A Single-Arm Phase 2 Study With Optimized Standard Protocol for Severe Aplastic Anemia (OSP)

Yizhou Zheng

Status and phase

Unknown

Phase 2

Conditions

Aplastic Anemia

Treatments

Drug: rabbit ATG, Cyclosporine, Levamisole

Study type

Interventional

Funder types

Other

Identifiers

NCT02203396

ATGIIT201401

Details and patient eligibility

About

Severe acquired aplastic anaemia (SAA) is a bone marrow failure disease characterized by pancytopenia and a hypocellular bone marrow. The corn pathophysiological mechanism is the destruction of hematopoietic stem/progenitor cells mediated by auto-reactive effector T cells. Immunosuppressive therapy with horse antithymocyte globulin (ATG) plus cyclosporine (CSA) is currently the standard of treatment in patients with aplastic anaemia who are not eligible for bone marrow transplantation and with response rates from 40% to 70%. Previous studies showed that horse ATG (hATG) is apparently more effective than rabbit ATG (rATG) as the latter has higher treatment related mortality (TRM).

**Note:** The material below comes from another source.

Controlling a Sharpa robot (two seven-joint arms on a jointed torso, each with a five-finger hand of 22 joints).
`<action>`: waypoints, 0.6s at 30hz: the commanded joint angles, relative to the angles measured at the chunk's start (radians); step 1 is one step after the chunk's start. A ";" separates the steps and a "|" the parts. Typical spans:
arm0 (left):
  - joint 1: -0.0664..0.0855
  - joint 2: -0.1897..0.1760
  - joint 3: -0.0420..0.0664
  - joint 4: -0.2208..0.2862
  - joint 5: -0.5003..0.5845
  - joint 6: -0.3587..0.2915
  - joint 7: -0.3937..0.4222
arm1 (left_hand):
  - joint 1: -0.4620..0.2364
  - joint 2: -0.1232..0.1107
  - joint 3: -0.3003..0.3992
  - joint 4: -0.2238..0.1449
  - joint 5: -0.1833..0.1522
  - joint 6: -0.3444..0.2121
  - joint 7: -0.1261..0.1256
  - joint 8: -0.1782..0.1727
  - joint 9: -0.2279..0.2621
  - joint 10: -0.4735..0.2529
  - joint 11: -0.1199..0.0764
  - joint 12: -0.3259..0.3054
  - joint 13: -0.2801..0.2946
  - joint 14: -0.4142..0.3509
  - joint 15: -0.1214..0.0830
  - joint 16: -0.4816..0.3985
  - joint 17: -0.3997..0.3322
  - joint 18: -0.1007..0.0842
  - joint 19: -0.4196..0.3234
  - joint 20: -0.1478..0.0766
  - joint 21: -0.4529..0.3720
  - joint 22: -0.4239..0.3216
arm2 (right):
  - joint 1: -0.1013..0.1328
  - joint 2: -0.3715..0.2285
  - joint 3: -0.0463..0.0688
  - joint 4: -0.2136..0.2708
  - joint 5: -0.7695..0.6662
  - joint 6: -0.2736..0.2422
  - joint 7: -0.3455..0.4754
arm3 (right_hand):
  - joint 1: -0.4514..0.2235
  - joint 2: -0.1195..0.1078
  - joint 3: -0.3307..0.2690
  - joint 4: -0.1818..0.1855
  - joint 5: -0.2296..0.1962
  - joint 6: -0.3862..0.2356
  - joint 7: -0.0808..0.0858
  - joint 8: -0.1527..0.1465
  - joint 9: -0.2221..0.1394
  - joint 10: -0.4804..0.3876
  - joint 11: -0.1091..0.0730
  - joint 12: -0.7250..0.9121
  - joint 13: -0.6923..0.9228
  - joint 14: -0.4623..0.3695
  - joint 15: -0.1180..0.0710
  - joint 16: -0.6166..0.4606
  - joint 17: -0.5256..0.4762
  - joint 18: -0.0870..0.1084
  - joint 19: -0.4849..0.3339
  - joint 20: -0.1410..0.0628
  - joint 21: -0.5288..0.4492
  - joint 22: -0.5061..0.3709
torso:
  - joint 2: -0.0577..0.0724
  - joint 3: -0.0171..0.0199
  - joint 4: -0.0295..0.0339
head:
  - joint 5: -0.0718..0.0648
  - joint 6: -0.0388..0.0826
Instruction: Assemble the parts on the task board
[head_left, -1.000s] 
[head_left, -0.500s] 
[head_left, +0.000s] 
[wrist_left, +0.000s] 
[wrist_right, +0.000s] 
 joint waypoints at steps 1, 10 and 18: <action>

Unfortunately hATG is unavailable in China, so we conduct a optimized standard treatment (9 days protocol) of rATG plus CSA and Levamisole (LMS) Sequential maintaining (termed Optimized Standard Protocol, OSP) for severe aplastic anemia. This prospective study is designed to evaluate the efficacy and safety of Optimized Standard Protocol as first line therapy in newly diagnosed severe aplastic anemia patients.

Full description

During the treatment period, rATG is administered at a dose of 1.97 mg/kg/day for 9 days by slow intravenous infusion. CSA is administered orally at a dose of 3 mg/kg qod, and Levamisole was administered orally at a dose of 2.5 mg/kg qod. The CSA and Levamisole (LMS) is designed to alternately every other day.

Enrollment

40 estimated patients

Sex

All

Ages

6 to 70 years old

Volunteers

No Healthy Volunteers

Inclusion criteria

Newly diagnosed SAA (according to the standard criteria)
1. Bone marrow cellularity less than 30% (excluding lymphocytes)
2. At least two of the following: Absolute neutrophil count less than 500/ uL; Platelet count less than 20,000/ uL; Absolute reticulocyte count less than 20,000/ uL.
Age greater than or equal to 6 years old

Exclusion criteria

Serum creatinine greater than 2.5 mg/dL
Underlying carcinoma (except local cervical, basal cell, squamous cell)
Prior immunosuppressive therapy with ATG, antilymphocyte globulin (ALG), or high dose cyclophosphamide.
Current pregnancy or lactation or unwillingness to take oral contraceptives or use an effective method of birth control.
Diagnosis of Fanconi anemia or other congenital bone marrow failure syndromes
Evidence of a clonal disorder on cytogenetics. Patients with super severe neutropenia (ANC less than 200/uL) will not be excluded if results of cytogenetics are not available or pending.
Underlying immunodeficiency state including seropositivity for HIV
Inability to understand the investigational nature of the study or give informed consent
Moribund status or concurrent hepatic, renal, cardiac, neurologic, pulmonary, infectious, or metabolic disease of such severity that it would preclude the patient s ability to tolerate protocol therapy, or that death within 7-10 days is likely.